Then I felt the toe of my slipper meet the recumbent elbow of the Partridge Hunter. Had I reached out to him? Or had he reached back to me? There was no time to find out, for the smooth, round conversation shattered prickingly in the hand like a blown-glass bauble, and with much nervous laughter and far-fetched joke-making, we rose, rummaged round for our candles, and climbed upstairs to bed.

Alrik's Old Mother burrowed into a corner under the eaves.

The Pretty Lady had her usual room, and mine was next to hers. For a lingering moment I dallied with her, craving some tiny, absurd bit of loving service. First, I helped her with a balky hook on her collar. Then I started to put her traveling coat and hat away in the closet. On the upper shelf something a little bit scary brushed my hands. It was the Blue Serge Man's cap, with a ragged gash across it where Growly-Dog-Gruff had worried it on a day I remembered well. With a hurried glance over my shoulder to make sure that the Pretty Lady had not also spied it, I reached up and shoved it—oh, 'way, 'way back out of sight, where no one but a detective or a lover could possibly find it.

Then I hurried off to my room with a most garish human wonder: How could a man be all gone, but his silly cap last?

My little room was just as I remembered it, bare, bleak, and gruesomely clean, with a rag rug, a worsted motto, and a pink china vase for really sensuous ornamentation.
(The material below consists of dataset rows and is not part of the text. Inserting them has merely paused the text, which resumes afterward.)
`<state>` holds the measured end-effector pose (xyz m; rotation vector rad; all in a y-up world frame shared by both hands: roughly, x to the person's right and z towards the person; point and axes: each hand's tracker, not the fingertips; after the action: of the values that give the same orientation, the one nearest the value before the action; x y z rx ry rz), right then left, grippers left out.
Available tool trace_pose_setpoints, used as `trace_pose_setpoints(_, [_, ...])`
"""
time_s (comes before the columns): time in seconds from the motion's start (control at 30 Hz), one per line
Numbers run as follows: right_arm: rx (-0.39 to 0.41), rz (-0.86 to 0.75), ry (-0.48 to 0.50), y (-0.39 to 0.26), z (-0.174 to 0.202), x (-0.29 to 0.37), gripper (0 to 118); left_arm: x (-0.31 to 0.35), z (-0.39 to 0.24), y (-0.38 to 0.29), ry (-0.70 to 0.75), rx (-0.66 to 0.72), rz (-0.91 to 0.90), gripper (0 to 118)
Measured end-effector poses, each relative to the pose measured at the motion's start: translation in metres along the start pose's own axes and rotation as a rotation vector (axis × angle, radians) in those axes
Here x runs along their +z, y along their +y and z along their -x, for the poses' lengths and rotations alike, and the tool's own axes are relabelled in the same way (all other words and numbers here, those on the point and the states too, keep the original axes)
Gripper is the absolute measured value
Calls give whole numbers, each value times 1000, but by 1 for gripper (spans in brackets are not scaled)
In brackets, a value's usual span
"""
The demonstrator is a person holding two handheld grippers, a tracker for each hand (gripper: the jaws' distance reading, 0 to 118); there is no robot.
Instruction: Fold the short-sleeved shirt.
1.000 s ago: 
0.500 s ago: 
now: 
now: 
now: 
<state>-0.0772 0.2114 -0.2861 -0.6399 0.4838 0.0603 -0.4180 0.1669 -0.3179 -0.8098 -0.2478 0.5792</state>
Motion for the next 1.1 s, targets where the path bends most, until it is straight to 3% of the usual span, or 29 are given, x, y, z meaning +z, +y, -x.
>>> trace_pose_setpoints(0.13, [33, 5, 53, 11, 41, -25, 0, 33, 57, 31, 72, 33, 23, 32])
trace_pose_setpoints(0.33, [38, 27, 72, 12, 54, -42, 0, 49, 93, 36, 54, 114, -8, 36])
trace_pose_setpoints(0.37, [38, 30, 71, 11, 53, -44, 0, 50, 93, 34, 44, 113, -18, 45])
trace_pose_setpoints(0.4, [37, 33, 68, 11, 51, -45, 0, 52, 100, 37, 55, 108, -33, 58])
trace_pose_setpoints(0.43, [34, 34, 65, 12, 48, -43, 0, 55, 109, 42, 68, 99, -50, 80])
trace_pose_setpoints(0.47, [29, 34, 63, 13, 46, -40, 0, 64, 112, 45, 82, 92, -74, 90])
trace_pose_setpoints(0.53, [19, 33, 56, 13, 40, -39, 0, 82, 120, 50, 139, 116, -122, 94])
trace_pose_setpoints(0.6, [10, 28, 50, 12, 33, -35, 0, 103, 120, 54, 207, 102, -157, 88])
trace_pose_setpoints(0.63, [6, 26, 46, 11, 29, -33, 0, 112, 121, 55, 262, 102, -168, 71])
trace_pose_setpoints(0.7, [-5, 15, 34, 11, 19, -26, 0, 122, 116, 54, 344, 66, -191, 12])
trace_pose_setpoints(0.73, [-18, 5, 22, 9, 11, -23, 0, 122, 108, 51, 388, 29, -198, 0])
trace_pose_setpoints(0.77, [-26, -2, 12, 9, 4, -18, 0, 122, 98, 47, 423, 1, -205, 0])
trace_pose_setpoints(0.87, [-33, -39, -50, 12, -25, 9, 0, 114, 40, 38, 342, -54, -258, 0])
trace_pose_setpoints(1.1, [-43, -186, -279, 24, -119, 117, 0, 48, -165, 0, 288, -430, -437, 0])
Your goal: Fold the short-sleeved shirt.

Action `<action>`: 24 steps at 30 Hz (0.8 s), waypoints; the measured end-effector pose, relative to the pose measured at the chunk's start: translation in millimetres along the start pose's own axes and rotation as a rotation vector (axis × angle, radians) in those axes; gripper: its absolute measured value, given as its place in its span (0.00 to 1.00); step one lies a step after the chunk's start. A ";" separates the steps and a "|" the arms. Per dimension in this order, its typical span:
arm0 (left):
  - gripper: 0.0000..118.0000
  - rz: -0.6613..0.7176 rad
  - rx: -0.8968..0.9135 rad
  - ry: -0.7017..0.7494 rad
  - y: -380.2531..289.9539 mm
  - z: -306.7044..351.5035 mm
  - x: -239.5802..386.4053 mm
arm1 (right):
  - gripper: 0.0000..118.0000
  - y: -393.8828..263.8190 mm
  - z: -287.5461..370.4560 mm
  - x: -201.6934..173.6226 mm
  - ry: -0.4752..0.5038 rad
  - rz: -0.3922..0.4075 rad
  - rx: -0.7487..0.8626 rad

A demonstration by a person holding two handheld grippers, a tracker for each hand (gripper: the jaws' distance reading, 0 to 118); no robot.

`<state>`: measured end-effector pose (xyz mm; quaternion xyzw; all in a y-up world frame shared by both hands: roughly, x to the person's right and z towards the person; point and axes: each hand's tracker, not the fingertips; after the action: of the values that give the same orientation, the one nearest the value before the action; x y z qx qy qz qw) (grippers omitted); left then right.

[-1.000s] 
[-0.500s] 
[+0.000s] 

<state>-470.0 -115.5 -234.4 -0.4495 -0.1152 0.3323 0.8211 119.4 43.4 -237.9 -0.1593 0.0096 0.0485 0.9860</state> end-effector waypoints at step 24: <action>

I opened the cheap pine bureau to stow away my things. A trinket jingled—a tawdry rhinestone side-comb. Caught in the setting was a tiny wisp of brown hair. I slammed the drawer with a bang, and opened another. Metal and leather slid heavily along the bottom. It might have been my beast's collar, if distinctly across the name-plate had not run the terse phrase "Alrik's Cross Dog." I did not like to have my bureau haunted! When I slammed that drawer, it cracked the looking-glass.

Then, with candle burning just as cheerfully as possible, I lay down on the bed in all my clothes and began to wake up—wider and wider and wider.

My reason lay quite dormant like some drugged thing but my memory, photographic as a lens, began to reproduce the ruddy, blond face of the Blue Serge Man beaming across a chafing-dish; the mournful, sobbing sound of a dog's dream; the crisp, starched, Monday smell of the blue gingham aprons that Alrik's Wife used to wear. The vision was altogether too vivid to be pleasant.

Then the wet wind blew in through the window like a splash of alcohol, chilling, revivifying, stinging as a whip-lash. The tormented candle flame struggled furiously for a moment, and went out, hurtling the black night down upon me like some choking avalanche of horror. In utter idiotic panic I jumped from my bed and clawed my way toward the feeble gray glow of the window-frame. The dark dooryard before me was drenched with rain. The tall linden trees waved and mourned in the wind.

"Of course, of course, there are no ghosts," I reasoned, just as one reasons that there is no mistake in the dictionary, no flaw in the multiplication table. But sometimes one's fantastically jaded nerves think they have found the blunder in language, the fault in science. Ghosts or no ghosts—if you thought you saw one, wouldn't it be just as bad? My eyes strained out into the darkness. Suppose—I—should—think—that I heard the bark of a dog? Suppose—suppose—that from that black shed door where the automobile used to live, I should think—even t-h-i-n-k that I saw the Blue Serge Man come stumbling with a lantern? The black shed door burst open with a bang-bang-bang, and I screamed, jumped, snatched a blanket, and fled for the lamp-lighted hall.

A little dazzled by the sudden glow, I shrank back in alarm from a figure on the top stair. It was the Pretty Lady. Wrapped clumsily like myself in a big blanket, she sat huddled there with the kerosene lamp close beside her, mending the Blue Serge Man's cap. On the step below her, smothered in a soggy lavender comforter, crouched Alrik's Old Mother, her dim eyes brightened uncannily with superstitious excitement. I was evidently a welcome addition to the party, and the old woman cuddled me in like a meal-sack beside her.